▶ [Activity]: Take each line of the material that includes "Please" and copy it.

▶ [Exercise materials]:
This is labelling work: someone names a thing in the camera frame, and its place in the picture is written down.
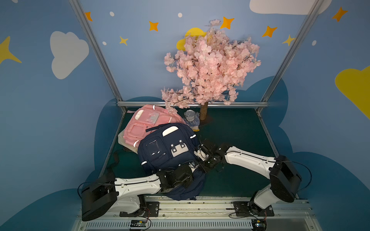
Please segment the navy blue backpack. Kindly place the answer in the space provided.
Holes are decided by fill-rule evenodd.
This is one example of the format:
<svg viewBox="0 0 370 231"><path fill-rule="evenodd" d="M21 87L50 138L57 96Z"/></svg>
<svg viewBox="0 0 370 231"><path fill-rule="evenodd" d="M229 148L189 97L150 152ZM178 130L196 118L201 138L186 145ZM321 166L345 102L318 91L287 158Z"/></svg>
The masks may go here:
<svg viewBox="0 0 370 231"><path fill-rule="evenodd" d="M194 131L186 124L168 123L147 129L147 135L138 146L138 156L148 175L161 170L173 170L179 165L193 163L193 182L188 188L178 188L163 193L173 200L194 200L205 185L206 174L201 169L194 151L200 145Z"/></svg>

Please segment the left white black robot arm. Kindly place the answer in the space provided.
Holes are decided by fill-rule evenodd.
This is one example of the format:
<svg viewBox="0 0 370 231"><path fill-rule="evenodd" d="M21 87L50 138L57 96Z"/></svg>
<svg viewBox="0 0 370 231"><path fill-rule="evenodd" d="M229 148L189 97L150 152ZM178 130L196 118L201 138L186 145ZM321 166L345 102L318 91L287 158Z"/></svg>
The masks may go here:
<svg viewBox="0 0 370 231"><path fill-rule="evenodd" d="M134 214L145 210L145 194L168 193L193 181L193 163L173 170L132 179L116 178L109 173L82 189L82 221L91 221L107 212Z"/></svg>

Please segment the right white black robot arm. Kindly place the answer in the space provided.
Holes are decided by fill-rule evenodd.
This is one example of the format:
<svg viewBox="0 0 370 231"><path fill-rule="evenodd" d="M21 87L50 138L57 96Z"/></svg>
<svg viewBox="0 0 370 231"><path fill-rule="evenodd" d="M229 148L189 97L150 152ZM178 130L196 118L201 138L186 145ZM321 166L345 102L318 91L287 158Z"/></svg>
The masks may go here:
<svg viewBox="0 0 370 231"><path fill-rule="evenodd" d="M270 184L257 191L247 204L249 212L254 215L276 202L294 202L302 182L301 175L286 156L265 157L236 146L216 146L209 140L204 140L194 154L200 158L204 172L210 171L219 163L228 163L256 172L270 180Z"/></svg>

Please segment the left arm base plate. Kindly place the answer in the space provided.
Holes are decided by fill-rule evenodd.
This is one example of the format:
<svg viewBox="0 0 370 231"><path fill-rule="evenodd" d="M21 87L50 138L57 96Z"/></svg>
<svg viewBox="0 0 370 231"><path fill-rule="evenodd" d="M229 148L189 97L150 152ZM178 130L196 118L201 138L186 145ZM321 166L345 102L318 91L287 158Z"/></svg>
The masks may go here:
<svg viewBox="0 0 370 231"><path fill-rule="evenodd" d="M119 216L120 217L158 217L159 215L159 208L160 208L160 203L159 202L147 202L145 206L142 208L139 208L136 212L134 213L126 213L126 212L120 212Z"/></svg>

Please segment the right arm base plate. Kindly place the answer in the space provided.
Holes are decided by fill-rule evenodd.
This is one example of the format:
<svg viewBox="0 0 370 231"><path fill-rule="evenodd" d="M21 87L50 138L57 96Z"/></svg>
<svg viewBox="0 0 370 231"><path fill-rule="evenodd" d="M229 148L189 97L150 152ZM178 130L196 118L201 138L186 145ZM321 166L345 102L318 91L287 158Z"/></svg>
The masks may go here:
<svg viewBox="0 0 370 231"><path fill-rule="evenodd" d="M246 201L236 201L232 203L237 217L274 217L272 206L265 209L259 208L254 203Z"/></svg>

▶ [Response]:
Please segment the navy blue backpack. Kindly place the answer in the space provided.
Please segment the left white black robot arm. Kindly place the answer in the space provided.
Please segment the right white black robot arm. Kindly place the answer in the space provided.
Please segment the left arm base plate. Kindly place the answer in the space provided.
Please segment the right arm base plate. Kindly place the answer in the space provided.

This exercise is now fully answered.